If You Want to Win an Election, You’ve Got to Show Up First

One of the downsides to getting older is that your contemporaries die off with increasing frequency (unless you’re one of the earlier ones out yourself!)  You start spending more time in the obituaries (if you’re quick enough to catch them on the net.)  It’s a sorry and morbid practice, but it’s part of life while waiting for eternity.

It was in this vein that I noticed the passing of someone who wasn’t quite a Texas A&M classmate but I counted as a friend: Roy F. Moore, a Houston mechanical engineer who worked for an oil company, as do many Aggies.  (If we don’t get this BP spill fixed, Ags, we’ll have quite a muster on the deck of whatever barge is on site!)  His passing last December brings to mind one of the strangest incidents I ever experienced in my academic career.

Roy and I were in the student chapter of the American Society of Mechanical Engineers together, shared some classes and went on some field trips together.  There are several types of engineers out there (mechanical, civil, electrical, nuclear, etc.) and each has its own organisation, along with groups such as the Society of Women Engineers.  At A&M, all of these were represented on the Student Engineers Council, an umbrella organisation which put together some activities of interest.  Each club’s president was ex officio, and each could elect a senior and junior representative.  Roy was our club president.
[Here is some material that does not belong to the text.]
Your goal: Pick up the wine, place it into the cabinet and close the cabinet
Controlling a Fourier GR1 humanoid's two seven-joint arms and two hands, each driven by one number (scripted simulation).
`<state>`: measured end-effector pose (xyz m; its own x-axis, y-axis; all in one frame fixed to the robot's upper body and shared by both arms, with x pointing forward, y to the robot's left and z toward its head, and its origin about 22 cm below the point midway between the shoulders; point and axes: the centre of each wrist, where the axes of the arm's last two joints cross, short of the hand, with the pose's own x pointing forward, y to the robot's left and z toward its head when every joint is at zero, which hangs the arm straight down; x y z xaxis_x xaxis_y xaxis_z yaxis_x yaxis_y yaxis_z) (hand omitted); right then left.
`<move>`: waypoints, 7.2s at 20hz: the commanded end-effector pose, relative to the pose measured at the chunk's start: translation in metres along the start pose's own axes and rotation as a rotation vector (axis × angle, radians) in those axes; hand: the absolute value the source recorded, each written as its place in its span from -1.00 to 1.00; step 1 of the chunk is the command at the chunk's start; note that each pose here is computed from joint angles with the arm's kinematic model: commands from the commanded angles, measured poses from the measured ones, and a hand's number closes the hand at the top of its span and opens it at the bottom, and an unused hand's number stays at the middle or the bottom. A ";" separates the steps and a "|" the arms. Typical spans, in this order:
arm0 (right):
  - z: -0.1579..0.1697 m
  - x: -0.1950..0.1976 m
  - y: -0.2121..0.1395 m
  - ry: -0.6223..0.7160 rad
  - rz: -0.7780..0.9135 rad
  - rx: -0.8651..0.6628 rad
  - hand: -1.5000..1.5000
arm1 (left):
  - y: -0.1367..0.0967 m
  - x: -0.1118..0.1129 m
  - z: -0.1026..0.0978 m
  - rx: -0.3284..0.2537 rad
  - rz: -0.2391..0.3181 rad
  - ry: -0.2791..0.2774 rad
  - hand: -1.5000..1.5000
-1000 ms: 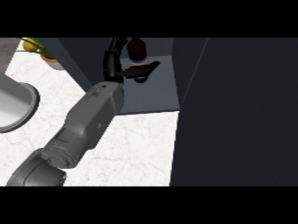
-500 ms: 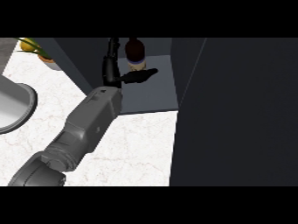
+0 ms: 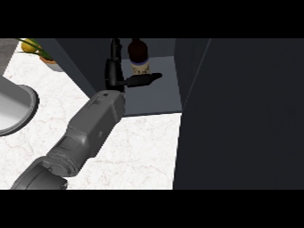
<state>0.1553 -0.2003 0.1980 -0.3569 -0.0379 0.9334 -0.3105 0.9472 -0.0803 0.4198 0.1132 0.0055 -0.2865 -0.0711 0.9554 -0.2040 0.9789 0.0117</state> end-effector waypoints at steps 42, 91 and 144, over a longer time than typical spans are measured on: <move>0.017 0.020 0.004 0.006 -0.007 -0.026 -1.00 | -0.025 -0.007 0.104 -0.129 0.223 0.052 -1.00; 0.036 0.007 0.024 0.205 -0.190 0.248 1.00 | 0.162 0.119 0.223 -0.213 0.305 -0.084 -1.00; -0.138 0.036 0.182 0.055 -0.086 0.339 1.00 | 0.244 0.140 0.151 -0.211 0.380 -0.068 -1.00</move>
<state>0.1862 -0.0148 0.2382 -0.2557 -0.0752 0.9638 -0.6280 0.7709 -0.1065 0.1785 0.3190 0.0963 -0.3601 0.2944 0.8852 0.1215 0.9556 -0.2684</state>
The leading candidate for the junior representative was someone who was headed to become the undisputed Big Man On Campus: Robert Harvey.  Before he received his diploma he was both Student Body President and Commander of the Corps of Cadets (A&M has a long military tradition and a very large ROTC program.)  He’s “back in the saddle” as he’s on the board of directors of the Association of Former Students, A&M’s alumni organisation.  And I liked him, he’s a very nice guy.  But, when the chapter gathered to vote, Bob wasn’t there.  Texas A&M has the largest physical campus in the country, and when you’re BMOC, you’ve got a lot of ground to cover.

Evidently Roy was piqued at this state of affairs.  I think he asked me first if I’d be willing to serve, which I was.  When the junior representative vote came, my name and Bob’s were placed in nomination.  From the results the chapter agreed with Roy, because I actually won this election, much to my shock.  Losing this may not have shortened Bob’s resumé much, but it was the one and only election to a student group position I won the whole time I was at Texas A&M.

It’s been a long time since this vote took place, but the lesson is clear: no matter who you are or what your name recognition is, if you want to win an election, you’ve got to show up first!